Organic compound synthesis using AI-guided robotics platform

A cross-disciplinary team of researchers have published details of an artificial intelligence (AI) guided robotic platform for flow synthesis of small molecule organic compounds. The paper appeared in the  issue of Science.

While small organic molecules are essential for many disciplines including drug discovery, the identification and development of synthetic routes creates a bottleneck due to the need for time-consuming manual tasks and lengthy design-synthesize-test iterations. Despite the availability of laboratory automation, experimental synthesis platforms still require manual configuration by expert chemists.

In this publication, the authors describe the development and use of a platform that combines artificial intelligence-driven synthesis planning, flow chemistry and a robotically controlled experimental platform to minimize the need for human intervention in the synthesis process from ideation through to manufacturing.
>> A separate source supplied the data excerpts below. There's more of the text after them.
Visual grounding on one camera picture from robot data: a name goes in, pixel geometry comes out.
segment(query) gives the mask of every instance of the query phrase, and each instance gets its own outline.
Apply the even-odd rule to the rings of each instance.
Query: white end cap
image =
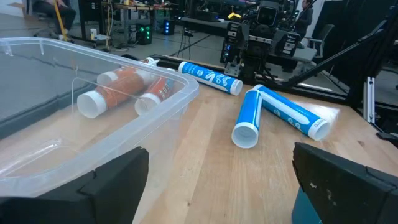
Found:
[[[316,141],[320,141],[329,134],[330,129],[330,123],[320,118],[312,124],[308,130],[308,136]]]
[[[236,79],[231,86],[231,94],[234,96],[238,96],[242,91],[243,82],[241,80]]]
[[[232,131],[232,141],[238,147],[249,149],[254,147],[259,140],[259,131],[248,122],[241,122],[235,125]]]
[[[181,62],[180,66],[178,66],[178,72],[182,73],[182,68],[187,62]]]
[[[157,65],[157,62],[159,62],[159,60],[155,60],[155,59],[153,59],[153,58],[151,58],[151,57],[147,57],[146,58],[147,60],[148,60],[148,65],[154,65],[154,66],[156,66]]]
[[[104,72],[97,76],[97,83],[100,85],[108,85],[118,79],[118,75],[114,72]]]
[[[153,93],[144,93],[134,104],[136,113],[140,116],[160,104],[162,101]]]
[[[87,118],[96,118],[106,111],[106,101],[97,91],[88,91],[77,97],[77,108]]]

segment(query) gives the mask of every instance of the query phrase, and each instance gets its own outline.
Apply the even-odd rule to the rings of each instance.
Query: blue tube
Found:
[[[194,65],[189,62],[181,62],[178,67],[181,73],[190,74],[198,82],[217,88],[226,93],[238,96],[242,90],[243,83],[241,80],[229,77],[227,75]]]
[[[244,96],[241,111],[232,131],[235,145],[249,149],[257,144],[261,118],[261,94],[257,90],[248,90]]]
[[[310,138],[319,141],[329,133],[329,122],[319,116],[291,102],[263,85],[258,84],[254,89],[261,92],[263,107],[276,114],[278,117],[288,122]]]

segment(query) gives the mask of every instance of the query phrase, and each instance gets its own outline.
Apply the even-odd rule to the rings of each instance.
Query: desk
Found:
[[[244,85],[242,93],[249,88]],[[297,141],[398,175],[398,149],[378,139],[350,107],[285,93],[333,122],[330,135],[312,141],[262,110],[257,146],[236,147],[231,131],[242,93],[232,96],[200,85],[183,117],[169,186],[143,223],[291,223],[299,189],[292,167]]]
[[[193,30],[197,30],[207,34],[219,35],[219,36],[225,36],[226,27],[230,22],[232,22],[232,21],[210,22],[199,19],[192,19],[189,17],[183,17],[181,18],[181,21],[184,22],[184,27],[189,27]]]
[[[102,2],[102,6],[107,6],[108,3]],[[113,4],[114,10],[119,9],[123,11],[123,38],[126,44],[128,44],[129,41],[129,24],[127,22],[128,18],[128,10],[133,10],[133,11],[156,11],[156,10],[166,10],[166,11],[171,11],[174,10],[173,7],[157,7],[157,6],[127,6],[125,4]],[[156,32],[156,12],[153,13],[152,16],[152,23],[153,23],[153,32]]]

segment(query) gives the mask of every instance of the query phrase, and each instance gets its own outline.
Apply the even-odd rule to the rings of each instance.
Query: office chair
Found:
[[[335,25],[333,24],[326,24],[317,38],[312,38],[312,37],[304,37],[308,39],[308,48],[312,48],[317,50],[317,53],[315,54],[314,58],[323,58],[323,48],[325,46],[325,40],[328,37],[330,31],[334,28]],[[305,63],[303,64],[301,68],[301,72],[306,72],[309,69],[313,68],[316,64],[314,62],[310,63]]]
[[[325,40],[334,26],[335,25],[333,24],[326,24],[316,39],[307,38],[308,47],[317,50],[317,54],[314,58],[323,58],[323,47],[325,46]]]
[[[35,16],[37,16],[39,21],[46,22],[47,27],[39,29],[37,32],[33,34],[33,36],[38,37],[40,36],[40,34],[47,32],[50,37],[57,38],[58,35],[54,32],[54,30],[50,26],[51,24],[53,24],[53,18],[49,17],[46,13],[35,12],[34,14]]]

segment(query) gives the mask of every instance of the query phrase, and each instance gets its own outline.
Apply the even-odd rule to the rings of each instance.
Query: gray floor
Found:
[[[21,37],[21,36],[32,36],[38,28],[45,27],[46,24],[38,21],[28,21],[21,17],[8,16],[5,14],[0,14],[0,37]],[[96,27],[95,24],[90,24],[87,26],[89,30],[90,27]],[[177,52],[180,49],[182,36],[181,36],[182,28],[176,27],[176,31],[174,35],[166,36],[158,33],[153,33],[152,43],[149,45],[135,45],[135,47],[130,47],[126,52],[117,51],[117,49],[112,49],[112,54],[131,54],[138,58],[145,58],[152,54],[164,54],[164,55],[174,55],[177,56]],[[74,27],[73,34],[80,34],[80,27]],[[221,65],[219,62],[221,48],[223,43],[223,37],[218,37],[214,35],[208,35],[201,32],[196,32],[193,34],[194,36],[190,38],[190,43],[193,44],[189,49],[180,52],[178,57],[191,59],[203,63],[209,63],[213,65]],[[114,32],[113,38],[115,39],[114,43],[117,43],[118,40],[121,40],[123,37],[122,34],[118,34]],[[188,46],[188,38],[183,40],[182,48],[184,46]],[[92,44],[76,41],[77,44],[85,45],[87,47],[91,47]],[[267,67],[271,68],[271,73],[273,75],[277,75],[278,78],[288,79],[294,75],[300,74],[300,65],[293,73],[284,73],[282,68],[278,65],[267,64]],[[376,84],[376,98],[379,101],[383,102],[391,102],[391,96],[395,96],[395,93],[398,93],[398,90],[395,90],[395,85],[398,84],[398,75],[394,73],[383,73],[376,81],[376,83],[380,80],[381,84]],[[336,93],[343,93],[343,91],[338,88],[328,77],[319,74],[317,77],[312,77],[305,81],[306,84],[320,86]],[[398,104],[398,97],[394,97],[394,103]]]
Synthetic routes are proposed through generalization of millions of published chemical reactions and validated in silico to maximize the likelihood of success. Additional implementation details are determined by expert chemists and recorded in recipe files, which are executed by a modular continuous-flow platform that is automatically reconfigured by a robotic arm to set up the required unit operations and carry out the reaction.

To execute these syntheses, a robotic arm assembles modular process units (reactors and separators) into a continuous flow path according to the desired process configuration defined in the CRF. The robot also connects reagent lines and computer-controlled pumps to reactor inlets through a fluidic switchboard. When that is completed, the system primes the lines and starts the synthesis. After a specified synthesis time, the system flushes the lines with a cleaning solvent, and the robotic arm disconnects reagent lines and removes process modules to their appropriate storage locations.

This paradigm of flow chemistry development was demonstrated for a suite of 15 medicinally relevant small molecules. In order of increasing complexity, the authors investigated the synthesis of aspirin and secnidazole run back to back; lidocaine and diazepam run back to back to use a common feedstock; (S)-warfarin and safinamide to demonstrate the planning program’s stereochemical awareness; and two compound libraries: a family of five ACE inhibitors including quinapril and a family of four nonsteroidal anti-inflammatory drugs including celecoxib. These targets required a total of eight particular retrosynthetic routes and nine specific process configurations.

"One of the major challenges in automating small molecule synthesis is the diversity of organic reactions and the difficulty in finding compatible reaction conditions to support multistep synthesis. Additionally, creating a system capable of supporting the range of reaction conditions in terms of temperatures, pressures and chemical compatibilities poses a serious engineering challenge," said a co-first author on the Science publication.